Looking at the seven years you've mentioned, some of them still nominated populist crowd-pleasers, whether they hit the top 10 at the box office or not: Miracle on 34th Street in '47, Amadeus in '84. I suppose Slumdog Millionaire would be that film this year, simply because everyone I know who saw Benjamin Button came out wanting to complain about it. But really, whither the cultural phenoms? As recently as 2003, we saw the Lord of the Rings threepeat, and if someone pointed out that those films were just too big to ignore, what makes them so much bigger than The Dark Knight?

At any rate, I agree that it's a reasonable line of inquiry (I think Nathaniel's "weird reductive" line was about faux-pundits who can't imagine why Transformers and Pirates of the Caribbean: End Already weren't nominated while that unpleasant picture about the oil man was), and the only answer I can come up with off the top of my head is that the Academy is trying prove that it's smarter and more in tune with Real Art than the groundlings. Which is funny, given how often people like me (I won't tar the rest of you with my Brush of Self-Identified Pretentiousness) rail on the Oscars for being so damnably middlebrow. I for one don't think that the recent box office hits are any more brainless than they have been for years now, and in each the last five years I can pick out at least one top 10 hit that would have been a more deserving nominee than Gladiator.

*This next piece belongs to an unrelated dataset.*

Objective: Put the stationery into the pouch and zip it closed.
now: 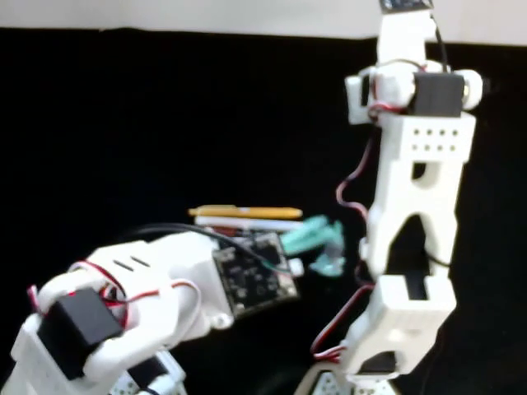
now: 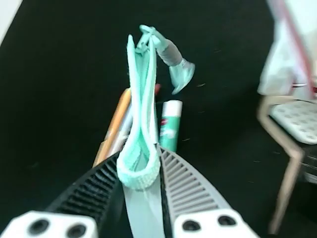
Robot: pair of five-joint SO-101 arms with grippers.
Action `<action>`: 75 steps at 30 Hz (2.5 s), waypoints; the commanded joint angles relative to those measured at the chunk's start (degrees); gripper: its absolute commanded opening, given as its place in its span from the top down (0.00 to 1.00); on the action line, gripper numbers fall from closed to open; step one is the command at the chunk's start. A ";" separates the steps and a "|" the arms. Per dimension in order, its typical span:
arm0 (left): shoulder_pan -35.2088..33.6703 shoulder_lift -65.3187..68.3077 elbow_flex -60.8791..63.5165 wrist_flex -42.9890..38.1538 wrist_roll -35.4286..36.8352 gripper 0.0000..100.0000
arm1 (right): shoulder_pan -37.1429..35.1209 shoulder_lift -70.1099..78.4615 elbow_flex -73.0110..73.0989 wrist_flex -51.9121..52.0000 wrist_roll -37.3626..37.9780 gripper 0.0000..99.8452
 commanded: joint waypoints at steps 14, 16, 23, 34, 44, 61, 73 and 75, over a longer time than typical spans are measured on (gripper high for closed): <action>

Maybe the Oscar voters just finally caught up with Godard's quote about a movie's increasing popularity being a sure sign of its increasing lack of quality. I don't have any other explanation. But they certainly have done a perfect job this year of picking films that the average moviegoer doesn't care about. For that matter, I don't know who outside of award-granting bodies does care about them, and this is where snobbery can bite you on the ass. The most mirthless & intellectual cinephiles I know would rather watch Iron Man again than see some of those nominees even once. A great cheeseburger is better than a terrible steak, and all that.

NATHANIEL: Regarding Erik's statistical balloon popping. Not to get all onanistic on y'all here (avert your eyes!) but I'm going to quote myself because I think I nailed the problem exactly two symposiums ago...

The Oscars get accused quite often of being "elitest" or "highbrow" --at least by certain voices who'd like there to be more blockbusters nominated. And it's true that the box office numbers required to make a dent in the Academy consciousness have shrunk. The ratings for the show along with them. But isn't the problem twofold:

1. The mainstream audience doesn't like adult dramas (which is what the Academy likes best even if they're none too discerning about which ones they like)
2. The Academy doesn't like genre pictures (which is what the mainstream audience likes best even if they're none too discerning about which ones they like)

Erik's statistics are true but it's not really about the box office so much as different preferred milieu. If you go back over the decades and peruse top ten lists you'll see A LOT more academy friendly genres in the public's favorite pictures. No longer. There are years now where there's no box office hit that's not a sequel, genre film or a cartoon in the top ten and the Academy has rarely if ever gone for any of these categories of filmmaking. At least that's my take on it. In order to combat this problem you'd have to change both the Academy's way of thinking and the publics. And that seems too tall an order.